» What you are asked to do: Give back the whole listing exactly as shown.

» Information shown:
-- -- --

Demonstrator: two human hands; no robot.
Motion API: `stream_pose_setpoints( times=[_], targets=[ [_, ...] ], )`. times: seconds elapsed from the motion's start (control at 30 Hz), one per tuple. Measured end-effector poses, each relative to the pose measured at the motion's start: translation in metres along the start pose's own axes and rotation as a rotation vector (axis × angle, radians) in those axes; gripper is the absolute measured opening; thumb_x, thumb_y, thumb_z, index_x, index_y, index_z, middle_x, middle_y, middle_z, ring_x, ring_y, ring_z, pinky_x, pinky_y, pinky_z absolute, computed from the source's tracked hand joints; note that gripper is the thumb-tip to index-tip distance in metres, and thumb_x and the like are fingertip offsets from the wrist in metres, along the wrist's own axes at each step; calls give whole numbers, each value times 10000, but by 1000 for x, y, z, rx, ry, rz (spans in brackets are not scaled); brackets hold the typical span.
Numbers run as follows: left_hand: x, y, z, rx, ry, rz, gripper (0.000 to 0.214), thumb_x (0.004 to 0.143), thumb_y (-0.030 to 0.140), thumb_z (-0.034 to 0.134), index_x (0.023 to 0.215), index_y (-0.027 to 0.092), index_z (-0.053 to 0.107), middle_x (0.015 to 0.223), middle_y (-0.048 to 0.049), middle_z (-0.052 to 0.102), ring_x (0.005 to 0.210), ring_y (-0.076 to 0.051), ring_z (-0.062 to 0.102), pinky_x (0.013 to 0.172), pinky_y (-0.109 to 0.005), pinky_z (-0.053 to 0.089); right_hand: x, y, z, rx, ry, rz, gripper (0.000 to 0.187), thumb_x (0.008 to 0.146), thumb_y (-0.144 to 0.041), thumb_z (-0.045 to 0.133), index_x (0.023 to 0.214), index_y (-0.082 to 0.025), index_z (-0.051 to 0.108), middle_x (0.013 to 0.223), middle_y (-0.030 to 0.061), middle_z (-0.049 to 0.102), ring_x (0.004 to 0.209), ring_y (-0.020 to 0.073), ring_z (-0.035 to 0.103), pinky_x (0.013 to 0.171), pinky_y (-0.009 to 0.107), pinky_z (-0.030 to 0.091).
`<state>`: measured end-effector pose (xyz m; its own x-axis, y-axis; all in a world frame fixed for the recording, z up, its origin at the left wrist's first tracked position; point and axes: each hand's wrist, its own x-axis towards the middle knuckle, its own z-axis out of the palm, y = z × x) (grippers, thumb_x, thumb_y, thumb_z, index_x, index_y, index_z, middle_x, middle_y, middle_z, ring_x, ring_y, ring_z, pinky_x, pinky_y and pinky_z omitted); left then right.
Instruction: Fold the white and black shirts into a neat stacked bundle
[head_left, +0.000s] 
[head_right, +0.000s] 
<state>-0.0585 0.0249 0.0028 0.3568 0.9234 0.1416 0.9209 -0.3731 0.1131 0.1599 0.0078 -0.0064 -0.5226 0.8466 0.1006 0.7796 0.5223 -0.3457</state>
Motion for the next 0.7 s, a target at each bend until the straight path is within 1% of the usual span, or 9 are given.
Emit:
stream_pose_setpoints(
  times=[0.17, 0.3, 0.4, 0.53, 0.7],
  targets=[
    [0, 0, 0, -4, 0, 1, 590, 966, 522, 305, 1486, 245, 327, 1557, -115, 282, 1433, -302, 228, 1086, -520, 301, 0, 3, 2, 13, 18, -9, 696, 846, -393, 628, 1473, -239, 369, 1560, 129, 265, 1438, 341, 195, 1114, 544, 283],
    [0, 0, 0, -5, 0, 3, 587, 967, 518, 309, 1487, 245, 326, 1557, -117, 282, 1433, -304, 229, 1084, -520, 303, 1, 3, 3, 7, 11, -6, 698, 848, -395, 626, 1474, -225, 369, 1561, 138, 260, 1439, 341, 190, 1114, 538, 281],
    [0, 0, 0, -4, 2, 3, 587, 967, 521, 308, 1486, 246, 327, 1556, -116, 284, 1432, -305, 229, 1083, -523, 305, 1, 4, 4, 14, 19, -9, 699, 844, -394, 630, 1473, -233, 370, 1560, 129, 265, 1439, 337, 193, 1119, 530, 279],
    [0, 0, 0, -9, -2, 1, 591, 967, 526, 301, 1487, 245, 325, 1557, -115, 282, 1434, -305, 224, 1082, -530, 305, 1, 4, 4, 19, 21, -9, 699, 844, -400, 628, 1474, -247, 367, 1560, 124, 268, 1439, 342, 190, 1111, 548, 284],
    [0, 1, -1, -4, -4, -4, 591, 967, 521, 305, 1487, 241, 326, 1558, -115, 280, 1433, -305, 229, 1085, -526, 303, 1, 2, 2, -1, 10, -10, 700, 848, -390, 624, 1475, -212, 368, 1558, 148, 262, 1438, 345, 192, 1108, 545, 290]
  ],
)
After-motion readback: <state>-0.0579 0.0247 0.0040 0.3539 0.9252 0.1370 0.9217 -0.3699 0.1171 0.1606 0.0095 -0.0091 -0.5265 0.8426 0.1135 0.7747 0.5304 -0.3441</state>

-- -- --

» Task answer:
Demonstrator: two human hands; no robot.
Motion API: `stream_pose_setpoints( times=[_], targets=[ [_, ...] ], )`. times: seconds elapsed from the motion's start (control at 30 Hz), one per tuple. Measured end-effector poses, each relative to the pose measured at the motion's start: translation in metres along the start pose's own axes and rotation as a rotation vector (axis × angle, radians) in those axes; gripper is the absolute measured opening; thumb_x, thumb_y, thumb_z, index_x, index_y, index_z, middle_x, middle_y, middle_z, ring_x, ring_y, ring_z, pinky_x, pinky_y, pinky_z absolute, computed from the source's tracked hand joints; note that gripper is the thumb-tip to index-tip distance in metres, and thumb_x and the like are fingertip offsets from the wrist in metres, along the wrist's own axes at each step; calls give whole numbers, each value times 10000, but by 1000 for x, y, z, rx, ry, rz (spans in brackets are not scaled); brackets hold the typical span.
Numbers run as follows: left_hand: x, y, z, rx, ry, rz, gripper (0.000 to 0.214), thumb_x (0.004 to 0.143), thumb_y (-0.030 to 0.140), thumb_z (-0.034 to 0.134), index_x (0.023 to 0.215), index_y (-0.027 to 0.092), index_z (-0.053 to 0.107), middle_x (0.015 to 0.223), middle_y (-0.048 to 0.049), middle_z (-0.052 to 0.102), ring_x (0.005 to 0.210), ring_y (-0.076 to 0.051), ring_z (-0.062 to 0.102), pinky_x (0.013 to 0.172), pinky_y (-0.109 to 0.005), pinky_z (-0.053 to 0.089); right_hand: x, y, z, rx, ry, rz, gripper (0.000 to 0.187), thumb_x (0.008 to 0.146), thumb_y (-0.144 to 0.041), thumb_z (-0.045 to 0.133), index_x (0.023 to 0.214), index_y (-0.082 to 0.025), index_z (-0.051 to 0.108), middle_x (0.013 to 0.223), middle_y (-0.030 to 0.061), middle_z (-0.049 to 0.102), ring_x (0.004 to 0.209), ring_y (-0.020 to 0.073), ring_z (-0.035 to 0.103), pinky_x (0.013 to 0.171), pinky_y (-0.009 to 0.107), pinky_z (-0.030 to 0.091).
`<state>`: measured end-effector pose (xyz m; its own x-axis, y-axis; all in a world frame fixed for the recording, z up, its origin at the left wrist's first tracked position; point and axes: each hand's wrist, its own x-axis towards the middle knuckle, its own z-axis out of the palm, y = z × x) (grippers, thumb_x, thumb_y, thumb_z, index_x, index_y, index_z, middle_x, middle_y, middle_z, ring_x, ring_y, ring_z, pinky_x, pinky_y and pinky_z omitted); left then right.
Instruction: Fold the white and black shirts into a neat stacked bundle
[head_left, +0.000s] 
[head_right, +0.000s] 
<state>-0.0585 0.0249 0.0028 0.3568 0.9234 0.1416 0.9209 -0.3731 0.1131 0.1599 0.0078 -0.0064 -0.5226 0.8466 0.1006 0.7796 0.5223 -0.3457</state>
Motion for the next 0.7 s, a target at each bend until the straight path is within 1% of the usual span, or 9 are given.
Emit:
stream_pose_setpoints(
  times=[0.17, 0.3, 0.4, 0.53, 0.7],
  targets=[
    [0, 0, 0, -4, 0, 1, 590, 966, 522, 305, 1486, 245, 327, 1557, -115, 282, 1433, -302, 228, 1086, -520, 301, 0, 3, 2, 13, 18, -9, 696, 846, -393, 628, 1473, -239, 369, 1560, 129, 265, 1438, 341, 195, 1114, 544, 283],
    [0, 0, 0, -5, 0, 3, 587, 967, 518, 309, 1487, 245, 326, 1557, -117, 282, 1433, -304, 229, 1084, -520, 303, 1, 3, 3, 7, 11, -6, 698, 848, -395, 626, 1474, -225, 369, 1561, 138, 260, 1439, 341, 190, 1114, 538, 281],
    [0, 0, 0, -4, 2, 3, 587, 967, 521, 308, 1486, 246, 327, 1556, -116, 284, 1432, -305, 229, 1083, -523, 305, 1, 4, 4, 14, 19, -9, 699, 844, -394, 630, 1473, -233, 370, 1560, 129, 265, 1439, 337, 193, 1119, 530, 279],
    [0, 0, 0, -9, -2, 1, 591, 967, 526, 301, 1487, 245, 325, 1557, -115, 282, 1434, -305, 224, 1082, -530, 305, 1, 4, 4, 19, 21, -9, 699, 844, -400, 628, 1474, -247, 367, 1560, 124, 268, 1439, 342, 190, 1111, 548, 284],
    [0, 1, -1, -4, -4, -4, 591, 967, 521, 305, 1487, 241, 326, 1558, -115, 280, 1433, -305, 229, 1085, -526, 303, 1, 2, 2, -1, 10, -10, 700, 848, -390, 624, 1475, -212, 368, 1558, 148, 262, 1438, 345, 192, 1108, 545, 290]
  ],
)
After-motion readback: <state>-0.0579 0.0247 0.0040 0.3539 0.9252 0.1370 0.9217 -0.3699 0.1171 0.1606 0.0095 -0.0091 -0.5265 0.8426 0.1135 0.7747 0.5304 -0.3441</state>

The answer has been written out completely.